Le Parti socialiste pose des conditions strictes pour tout rapprochement local avec La France insoumise
Le Parti socialiste n'envisage des rapprochements avec La France insoumise au second tour des élections municipales que dans des cas de figure exceptionnels, et uniquement si les candidats insoumis clarifient leur position sur le rapport de leur mouvement à la violence politique. C'est ce qu'a déclaré le secrétaire général du PS, Pierre Jouvet, confirmant ainsi une information du Monde.
Un cadre national inchangé mais des possibilités locales sous conditions
Comme au premier tour, il n'y aura pas d'accord national avec la France insoumise, a précisé Pierre Jouvet. Cette position ferme intervient après la mise en cause de plusieurs proches d'un député LFI dans l'agression mortelle du militant nationaliste Quentin Deranque, le 12 février à Lyon.

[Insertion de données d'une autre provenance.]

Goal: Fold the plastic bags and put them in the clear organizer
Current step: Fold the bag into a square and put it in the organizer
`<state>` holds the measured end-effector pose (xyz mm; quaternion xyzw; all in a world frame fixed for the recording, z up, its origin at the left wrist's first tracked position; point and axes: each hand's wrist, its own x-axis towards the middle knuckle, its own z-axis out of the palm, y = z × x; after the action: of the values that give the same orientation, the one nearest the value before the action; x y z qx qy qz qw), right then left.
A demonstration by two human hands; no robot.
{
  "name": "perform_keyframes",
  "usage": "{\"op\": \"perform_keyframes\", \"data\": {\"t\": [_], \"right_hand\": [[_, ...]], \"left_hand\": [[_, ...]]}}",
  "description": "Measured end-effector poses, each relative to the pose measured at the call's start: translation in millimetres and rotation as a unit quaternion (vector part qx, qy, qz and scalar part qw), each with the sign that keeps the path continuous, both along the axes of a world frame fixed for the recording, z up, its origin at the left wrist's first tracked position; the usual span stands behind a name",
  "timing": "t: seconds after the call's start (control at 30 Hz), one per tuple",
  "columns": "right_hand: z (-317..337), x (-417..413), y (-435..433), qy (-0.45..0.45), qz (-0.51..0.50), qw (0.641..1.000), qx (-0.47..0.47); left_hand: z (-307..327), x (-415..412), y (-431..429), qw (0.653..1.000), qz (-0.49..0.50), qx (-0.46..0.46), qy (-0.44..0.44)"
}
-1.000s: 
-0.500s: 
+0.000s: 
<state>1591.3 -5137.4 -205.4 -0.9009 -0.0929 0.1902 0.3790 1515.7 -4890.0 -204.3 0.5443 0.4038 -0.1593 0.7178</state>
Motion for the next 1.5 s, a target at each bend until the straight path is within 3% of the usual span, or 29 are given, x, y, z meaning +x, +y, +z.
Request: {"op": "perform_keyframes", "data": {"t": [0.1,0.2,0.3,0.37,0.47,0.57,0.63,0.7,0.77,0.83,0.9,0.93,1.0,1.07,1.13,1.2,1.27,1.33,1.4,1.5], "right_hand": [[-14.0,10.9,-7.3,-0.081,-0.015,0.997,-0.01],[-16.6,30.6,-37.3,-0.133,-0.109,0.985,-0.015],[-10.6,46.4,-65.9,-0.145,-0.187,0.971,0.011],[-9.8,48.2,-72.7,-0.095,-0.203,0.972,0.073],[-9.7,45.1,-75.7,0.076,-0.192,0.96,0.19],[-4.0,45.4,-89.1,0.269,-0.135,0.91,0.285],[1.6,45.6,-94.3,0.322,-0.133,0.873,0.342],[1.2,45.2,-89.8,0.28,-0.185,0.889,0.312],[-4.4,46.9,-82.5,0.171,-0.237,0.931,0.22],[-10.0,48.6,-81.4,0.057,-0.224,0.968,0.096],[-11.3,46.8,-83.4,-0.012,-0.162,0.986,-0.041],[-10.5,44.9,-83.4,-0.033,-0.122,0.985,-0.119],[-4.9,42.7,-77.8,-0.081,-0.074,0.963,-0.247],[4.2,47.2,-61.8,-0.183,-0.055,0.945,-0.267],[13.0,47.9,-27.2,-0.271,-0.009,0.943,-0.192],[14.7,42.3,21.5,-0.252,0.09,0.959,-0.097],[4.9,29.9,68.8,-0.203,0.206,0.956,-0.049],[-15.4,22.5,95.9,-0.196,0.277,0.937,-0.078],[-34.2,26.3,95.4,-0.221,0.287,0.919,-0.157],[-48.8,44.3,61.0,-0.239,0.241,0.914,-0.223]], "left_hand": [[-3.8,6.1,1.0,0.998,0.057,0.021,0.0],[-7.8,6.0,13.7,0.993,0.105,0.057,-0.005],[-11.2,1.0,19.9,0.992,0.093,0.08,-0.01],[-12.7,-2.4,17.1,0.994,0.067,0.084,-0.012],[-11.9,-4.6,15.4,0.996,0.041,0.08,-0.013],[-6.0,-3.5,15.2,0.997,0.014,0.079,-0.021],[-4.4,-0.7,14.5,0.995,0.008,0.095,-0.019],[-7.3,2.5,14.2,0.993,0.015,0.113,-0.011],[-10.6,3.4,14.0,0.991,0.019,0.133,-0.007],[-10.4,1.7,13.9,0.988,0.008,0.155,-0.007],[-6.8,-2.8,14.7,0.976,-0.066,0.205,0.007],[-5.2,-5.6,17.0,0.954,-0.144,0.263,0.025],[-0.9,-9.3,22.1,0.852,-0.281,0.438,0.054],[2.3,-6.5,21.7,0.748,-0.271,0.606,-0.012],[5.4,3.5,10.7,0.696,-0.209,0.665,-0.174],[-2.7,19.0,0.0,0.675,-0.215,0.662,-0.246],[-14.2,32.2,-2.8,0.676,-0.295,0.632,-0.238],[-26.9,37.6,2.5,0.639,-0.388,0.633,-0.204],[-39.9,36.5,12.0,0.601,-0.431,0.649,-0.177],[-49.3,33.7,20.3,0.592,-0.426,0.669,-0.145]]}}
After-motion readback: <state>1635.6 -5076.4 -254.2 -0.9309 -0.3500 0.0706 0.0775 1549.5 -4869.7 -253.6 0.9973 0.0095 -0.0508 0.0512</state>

Le secrétaire général du PS a fixé les conditions précises d'un éventuel rapprochement local : Si dans de rares cas de figure, la volonté de certains candidats insoumis est de rejoindre les listes d'union de la gauche au second tour, alors ils doivent clarifier leur position sur le rapport de leur mouvement à la violence politique. Et il ajoute : à cette forme d'hooliganisation de la vie publique.

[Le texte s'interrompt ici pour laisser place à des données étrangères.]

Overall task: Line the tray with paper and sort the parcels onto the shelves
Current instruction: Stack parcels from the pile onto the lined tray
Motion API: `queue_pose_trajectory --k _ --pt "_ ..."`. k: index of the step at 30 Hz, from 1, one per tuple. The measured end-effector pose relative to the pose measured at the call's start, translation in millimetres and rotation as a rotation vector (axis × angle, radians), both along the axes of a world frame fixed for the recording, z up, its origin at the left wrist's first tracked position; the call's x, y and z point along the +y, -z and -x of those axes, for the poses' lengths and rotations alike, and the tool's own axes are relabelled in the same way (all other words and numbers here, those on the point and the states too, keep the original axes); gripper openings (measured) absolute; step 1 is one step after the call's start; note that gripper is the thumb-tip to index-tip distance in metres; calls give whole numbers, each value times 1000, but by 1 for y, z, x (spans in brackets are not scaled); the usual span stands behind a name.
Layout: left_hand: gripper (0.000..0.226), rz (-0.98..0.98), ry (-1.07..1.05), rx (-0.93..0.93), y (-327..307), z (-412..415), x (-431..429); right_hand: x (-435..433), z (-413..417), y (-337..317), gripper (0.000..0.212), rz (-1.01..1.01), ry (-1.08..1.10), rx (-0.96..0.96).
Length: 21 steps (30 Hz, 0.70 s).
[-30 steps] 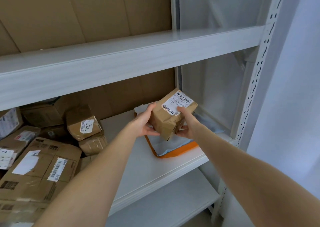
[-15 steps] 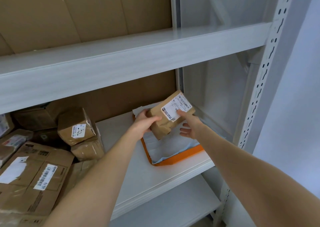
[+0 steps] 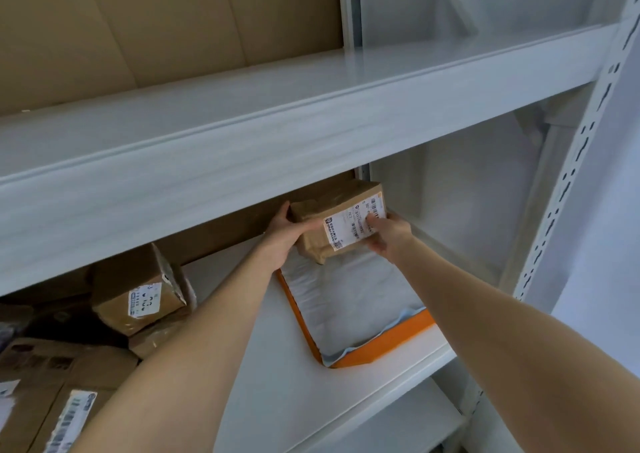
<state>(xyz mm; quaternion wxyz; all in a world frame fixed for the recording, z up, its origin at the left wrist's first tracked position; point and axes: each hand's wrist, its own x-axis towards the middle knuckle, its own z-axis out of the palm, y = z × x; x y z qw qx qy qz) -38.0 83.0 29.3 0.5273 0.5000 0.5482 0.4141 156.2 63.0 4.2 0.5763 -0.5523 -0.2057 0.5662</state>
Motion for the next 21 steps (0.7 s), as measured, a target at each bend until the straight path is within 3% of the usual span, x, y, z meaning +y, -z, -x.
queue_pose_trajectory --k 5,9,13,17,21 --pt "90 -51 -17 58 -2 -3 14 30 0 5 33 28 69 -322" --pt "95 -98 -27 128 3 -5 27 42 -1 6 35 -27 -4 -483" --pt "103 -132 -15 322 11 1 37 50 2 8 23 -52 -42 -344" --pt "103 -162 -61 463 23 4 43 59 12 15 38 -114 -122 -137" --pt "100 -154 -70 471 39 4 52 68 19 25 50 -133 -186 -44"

Le message est sans équivoque : S'ils refusent, ils ne peuvent pas espérer d'accord avec nous. La responsabilité est chez eux, pas chez nous.
Un contexte politique tendu après l'affaire de Lyon
Alors que La France insoumise refuse de couper les ponts avec son député Raphaël Arnault, dont trois proches ont été arrêtés après le décès de Quentin Deranque, le Parti socialiste semble ainsi poser un cadre strict pour certaines villes où les listes d'union de la gauche pourraient avoir besoin des voix LFI au second tour pour l'emporter.
Cette approche conditionnelle pourrait s'appliquer notamment à Toulouse, où la gauche fait face à une alliance Modem-Horizons-Renaissance-UDI-LR, et à Marseille, où le Rassemblement national représente un défi majeur pour la gauche au pouvoir.
Des enjeux électoraux concrets dans plusieurs grandes villes
Selon un sondage Ifop diffusé jeudi, la gauche remporterait les municipales à Toulouse si la liste PS-Écologistes fusionne au second tour avec celle de LFI. Dans le cas contraire, le maire divers droite Jean-Luc Moudenc ne conserverait le Capitole qu'en cas de triangulaire, selon cette même étude.
À Marseille, la situation apparaît particulièrement serrée. Un sondage publié mercredi donne le maire de gauche Benoît Payan et le candidat du Rassemblement national Franck Allisio au coude-à-coude au premier tour, avec respectivement 31% et 29% des intentions de vote.
Au second tour, une quadrangulaire verrait le maire sortant crédité d'un très léger avantage avec 34% des intentions de vote face à Franck Allisio (32%). La candidate de la droite et du centre, Martine Vassal, se situerait à 22% et le candidat insoumis Sébastien Delogu à 12%, selon cette enquête d'opinion.
Une stratégie électorale à géométrie variable
Le Parti socialiste adopte ainsi une position nuancée : refus catégorique de tout accord national avec La France insoumise, mais ouverture conditionnelle à des rapprochements locaux dans des situations spécifiques où l'union de la gauche pourrait faire la différence.
Cette approche reflète la tension permanente au sein de la gauche française entre la nécessité de l'unité face à la droite et au Rassemblement national, et les divergences profondes sur des questions fondamentales comme le rapport à la violence politique.
Les prochaines semaines révèleront si des candidats insoumis acceptent de se plier aux conditions posées par le Parti socialiste, et si ces rapprochements conditionnels permettront effectivement à la gauche de remporter des municipalités clés lors du second tour des élections municipales de 2026.